──────── Material provided

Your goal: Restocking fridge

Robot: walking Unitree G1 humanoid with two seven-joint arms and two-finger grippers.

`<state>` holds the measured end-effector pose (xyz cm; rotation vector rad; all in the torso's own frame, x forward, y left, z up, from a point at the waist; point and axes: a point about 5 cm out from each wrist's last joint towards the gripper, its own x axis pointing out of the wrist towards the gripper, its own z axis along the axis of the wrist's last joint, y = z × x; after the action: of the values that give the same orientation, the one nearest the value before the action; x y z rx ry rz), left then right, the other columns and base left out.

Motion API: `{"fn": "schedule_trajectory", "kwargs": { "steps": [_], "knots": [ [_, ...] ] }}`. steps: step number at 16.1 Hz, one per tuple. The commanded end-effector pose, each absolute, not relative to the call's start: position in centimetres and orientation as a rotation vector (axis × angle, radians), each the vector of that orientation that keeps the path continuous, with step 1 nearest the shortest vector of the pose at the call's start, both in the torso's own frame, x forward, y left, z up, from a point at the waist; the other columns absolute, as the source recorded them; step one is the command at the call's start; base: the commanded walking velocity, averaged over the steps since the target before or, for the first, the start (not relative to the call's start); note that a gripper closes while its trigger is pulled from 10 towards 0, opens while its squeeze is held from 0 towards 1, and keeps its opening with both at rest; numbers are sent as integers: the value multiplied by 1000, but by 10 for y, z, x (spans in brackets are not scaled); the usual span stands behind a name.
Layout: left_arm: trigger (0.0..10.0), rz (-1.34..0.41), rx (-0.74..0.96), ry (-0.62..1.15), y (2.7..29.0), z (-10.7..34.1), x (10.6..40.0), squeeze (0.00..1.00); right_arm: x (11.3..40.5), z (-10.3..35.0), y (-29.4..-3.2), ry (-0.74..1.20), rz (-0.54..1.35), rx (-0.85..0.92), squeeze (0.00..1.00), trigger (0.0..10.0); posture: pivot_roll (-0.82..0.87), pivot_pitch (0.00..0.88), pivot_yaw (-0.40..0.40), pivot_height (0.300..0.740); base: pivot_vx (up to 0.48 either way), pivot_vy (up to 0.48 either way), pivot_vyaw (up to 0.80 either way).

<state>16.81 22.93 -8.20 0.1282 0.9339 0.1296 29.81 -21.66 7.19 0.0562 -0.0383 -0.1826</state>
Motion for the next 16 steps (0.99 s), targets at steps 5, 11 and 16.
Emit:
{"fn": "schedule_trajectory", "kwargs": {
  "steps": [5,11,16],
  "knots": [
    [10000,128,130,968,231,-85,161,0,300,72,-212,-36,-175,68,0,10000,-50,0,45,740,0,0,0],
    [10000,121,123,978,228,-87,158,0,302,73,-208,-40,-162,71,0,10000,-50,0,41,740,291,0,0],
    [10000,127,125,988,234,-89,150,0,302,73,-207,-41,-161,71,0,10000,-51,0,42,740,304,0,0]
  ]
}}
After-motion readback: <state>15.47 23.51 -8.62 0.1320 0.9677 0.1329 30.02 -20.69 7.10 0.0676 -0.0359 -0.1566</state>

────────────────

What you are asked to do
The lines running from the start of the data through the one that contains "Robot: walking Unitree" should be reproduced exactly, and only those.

Answer section
Your goal: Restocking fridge

Robot: walking Unitree G1 humanoid with two seven-joint arms and two-finger grippers.

No further output is required.